Fumonisins And Fusarium Moulds
Fumonisins are mycotoxins produced mainly by Fusarium moulds and are especially associated with mouldy corn. In horses, fumonisin exposure is classically associated with equine leukoencephalomalacia, a severe neurological disease, but hepatic involvement can also occur. MSD notes that signs in equids can include apathy, drowsiness, blindness, circling, staggering, recumbency, and icterus when the liver is involved. (MSD Veterinary Manual)
This is one reason mouldy feed should never be treated casually in horses. It is not just a digestive upset risk. It can be a brain and liver risk.
Blue-Green Algae
Blue-green algae are actually cyanobacteria.
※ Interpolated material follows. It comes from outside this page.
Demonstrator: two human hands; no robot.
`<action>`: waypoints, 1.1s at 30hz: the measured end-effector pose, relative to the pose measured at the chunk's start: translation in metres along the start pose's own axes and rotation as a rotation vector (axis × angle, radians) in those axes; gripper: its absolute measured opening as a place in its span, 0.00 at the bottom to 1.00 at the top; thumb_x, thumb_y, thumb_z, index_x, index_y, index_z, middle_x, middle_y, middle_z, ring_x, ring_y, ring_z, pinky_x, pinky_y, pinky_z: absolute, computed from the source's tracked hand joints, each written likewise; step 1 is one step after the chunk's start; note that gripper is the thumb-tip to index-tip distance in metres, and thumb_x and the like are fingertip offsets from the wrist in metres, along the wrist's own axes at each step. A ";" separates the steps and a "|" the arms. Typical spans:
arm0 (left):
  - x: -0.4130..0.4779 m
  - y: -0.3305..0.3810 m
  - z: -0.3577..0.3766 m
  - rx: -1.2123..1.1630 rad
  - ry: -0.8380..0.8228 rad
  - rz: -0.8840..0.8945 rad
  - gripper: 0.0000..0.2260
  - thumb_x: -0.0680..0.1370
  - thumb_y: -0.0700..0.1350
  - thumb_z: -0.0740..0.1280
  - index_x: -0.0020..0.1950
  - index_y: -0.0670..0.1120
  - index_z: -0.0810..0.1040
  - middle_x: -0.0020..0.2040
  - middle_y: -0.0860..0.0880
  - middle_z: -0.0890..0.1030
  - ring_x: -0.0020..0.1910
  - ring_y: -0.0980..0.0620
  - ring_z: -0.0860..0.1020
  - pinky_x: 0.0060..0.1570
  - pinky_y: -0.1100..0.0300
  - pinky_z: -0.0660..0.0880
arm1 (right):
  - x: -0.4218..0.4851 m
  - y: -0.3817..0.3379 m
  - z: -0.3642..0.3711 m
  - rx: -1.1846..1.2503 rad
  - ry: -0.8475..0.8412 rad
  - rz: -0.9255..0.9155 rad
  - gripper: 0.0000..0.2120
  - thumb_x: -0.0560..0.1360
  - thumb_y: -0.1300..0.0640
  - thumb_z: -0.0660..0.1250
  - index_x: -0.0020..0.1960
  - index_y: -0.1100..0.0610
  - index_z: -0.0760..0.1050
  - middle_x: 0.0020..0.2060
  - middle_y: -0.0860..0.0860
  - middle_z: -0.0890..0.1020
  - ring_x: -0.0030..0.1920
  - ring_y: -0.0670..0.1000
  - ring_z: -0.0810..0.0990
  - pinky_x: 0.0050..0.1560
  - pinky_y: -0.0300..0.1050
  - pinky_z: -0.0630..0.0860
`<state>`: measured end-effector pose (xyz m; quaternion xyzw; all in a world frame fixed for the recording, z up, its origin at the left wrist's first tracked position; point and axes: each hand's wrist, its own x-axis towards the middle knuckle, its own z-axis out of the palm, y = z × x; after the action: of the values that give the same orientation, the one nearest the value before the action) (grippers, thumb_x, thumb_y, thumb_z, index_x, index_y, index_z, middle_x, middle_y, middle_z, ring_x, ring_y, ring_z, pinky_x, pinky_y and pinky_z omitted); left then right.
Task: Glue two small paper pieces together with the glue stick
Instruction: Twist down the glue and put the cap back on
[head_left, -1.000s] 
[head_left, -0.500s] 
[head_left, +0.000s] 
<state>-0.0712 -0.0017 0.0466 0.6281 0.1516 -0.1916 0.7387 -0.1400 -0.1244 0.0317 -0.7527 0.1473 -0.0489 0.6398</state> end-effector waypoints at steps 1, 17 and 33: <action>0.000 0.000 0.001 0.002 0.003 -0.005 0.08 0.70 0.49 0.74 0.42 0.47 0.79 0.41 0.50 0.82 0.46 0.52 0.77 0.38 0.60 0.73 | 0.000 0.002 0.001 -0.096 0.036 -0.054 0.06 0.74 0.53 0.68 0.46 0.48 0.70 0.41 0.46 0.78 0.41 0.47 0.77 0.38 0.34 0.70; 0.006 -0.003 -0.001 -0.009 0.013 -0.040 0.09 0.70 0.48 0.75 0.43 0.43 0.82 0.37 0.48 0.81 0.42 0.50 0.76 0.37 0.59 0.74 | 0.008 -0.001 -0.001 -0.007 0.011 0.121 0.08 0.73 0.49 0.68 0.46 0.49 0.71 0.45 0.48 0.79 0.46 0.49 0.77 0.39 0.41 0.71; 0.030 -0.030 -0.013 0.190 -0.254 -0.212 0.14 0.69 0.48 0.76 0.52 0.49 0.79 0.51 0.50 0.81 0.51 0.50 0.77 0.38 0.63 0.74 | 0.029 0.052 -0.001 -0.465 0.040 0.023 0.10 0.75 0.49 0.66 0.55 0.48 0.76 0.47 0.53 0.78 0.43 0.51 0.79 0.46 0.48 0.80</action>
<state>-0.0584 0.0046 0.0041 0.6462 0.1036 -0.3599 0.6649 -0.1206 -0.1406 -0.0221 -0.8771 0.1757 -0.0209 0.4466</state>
Under the right conditions, they can form harmful algal blooms in ponds, dams, lakes, streams, and other water sources.
Some cyanobacteria produce hepatotoxins that can cause acute liver injury. MSD Veterinary Manual notes that harmful freshwater algal blooms may look blue, green, brown, like pea soup, like spilled paint, or like streaks in the water, but may also be invisible. It also states that some cyanotoxins can remain in water for weeks after cyanobacteria are killed, and prevention is critical because prognosis is guarded at best. (MSD Veterinary Manual)
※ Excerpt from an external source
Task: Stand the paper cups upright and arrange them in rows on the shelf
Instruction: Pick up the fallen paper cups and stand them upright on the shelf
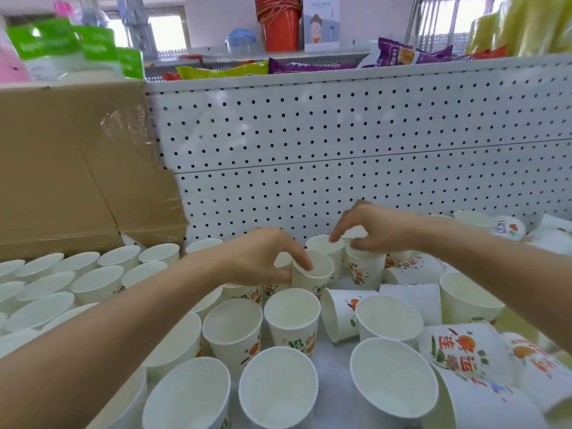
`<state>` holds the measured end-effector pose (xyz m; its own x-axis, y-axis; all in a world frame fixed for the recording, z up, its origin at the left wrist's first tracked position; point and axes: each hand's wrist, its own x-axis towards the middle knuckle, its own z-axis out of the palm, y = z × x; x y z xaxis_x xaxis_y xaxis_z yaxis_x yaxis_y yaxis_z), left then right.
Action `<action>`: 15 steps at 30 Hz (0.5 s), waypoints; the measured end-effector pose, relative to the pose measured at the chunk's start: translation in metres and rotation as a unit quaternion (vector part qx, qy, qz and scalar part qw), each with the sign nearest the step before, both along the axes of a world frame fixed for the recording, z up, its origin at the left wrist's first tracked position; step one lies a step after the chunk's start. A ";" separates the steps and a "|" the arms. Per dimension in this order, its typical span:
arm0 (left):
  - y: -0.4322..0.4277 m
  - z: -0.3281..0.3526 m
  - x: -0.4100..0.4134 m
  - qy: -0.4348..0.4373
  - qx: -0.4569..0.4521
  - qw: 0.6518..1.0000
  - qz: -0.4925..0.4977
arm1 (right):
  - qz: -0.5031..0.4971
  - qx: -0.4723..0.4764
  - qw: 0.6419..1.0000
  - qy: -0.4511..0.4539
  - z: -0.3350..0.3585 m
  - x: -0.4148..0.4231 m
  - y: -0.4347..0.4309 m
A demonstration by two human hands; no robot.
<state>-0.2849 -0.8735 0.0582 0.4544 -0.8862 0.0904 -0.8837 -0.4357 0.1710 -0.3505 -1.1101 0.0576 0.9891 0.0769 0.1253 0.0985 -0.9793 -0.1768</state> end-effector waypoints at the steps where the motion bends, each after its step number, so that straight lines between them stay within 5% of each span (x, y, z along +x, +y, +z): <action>1: -0.003 -0.002 0.001 -0.024 0.007 1.000 -0.003 | 0.004 -0.016 1.000 0.005 -0.006 0.004 0.002; 6: -0.010 -0.010 0.004 -0.051 0.001 0.999 -0.017 | -0.003 -0.158 0.987 -0.026 -0.019 0.024 0.017; 15: -0.007 -0.017 -0.001 -0.017 -0.011 1.000 -0.005 | -0.002 -0.026 0.999 -0.044 -0.011 0.013 0.014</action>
Treat suspect water seriously.
If there is a bloom, scum, strange colour, dead wildlife near water, or multiple animals affected, remove horses from that water source immediately and provide clean water.
How Worried Should You Be?
| Risk Level | What It Looks Like | What It May Mean | What To Do |
|---|---|---|---|
| Low risk | Horse appears normal, but toxic weeds are found in paddock or hay source is questionable | Exposure risk without obvious illness | Remove the risk, inspect hay and feed, monitor closely, consider veterinary advice |
| Moderate risk | Reduced appetite, dullness, weight loss, poor performance, mild manure changes, mild photosensitivity | Possible early liver disease or another systemic illness | Arrange a vet check and blood testing |
| High risk | Jaundice, worsening photosensitivity, head pressing, circling, aimless walking, persistent yawning, colic signs, diarrhoea, marked weight loss | Possible significant liver dysfunction or hepatic encephalopathy | Veterinary assessment is needed urgently |
| Critical | Seizures, collapse, severe neurological signs, severe weakness, not eating, severe diarrhoea, suspected blue-green algae exposure, multiple animals sick, severe jaundice | Possible acute liver failure, severe toxicosis, or life-threatening systemic disease | Emergency veterinary care immediately |
The most important rule:
Do not wait for jaundice before taking suspected liver toxin exposure seriously.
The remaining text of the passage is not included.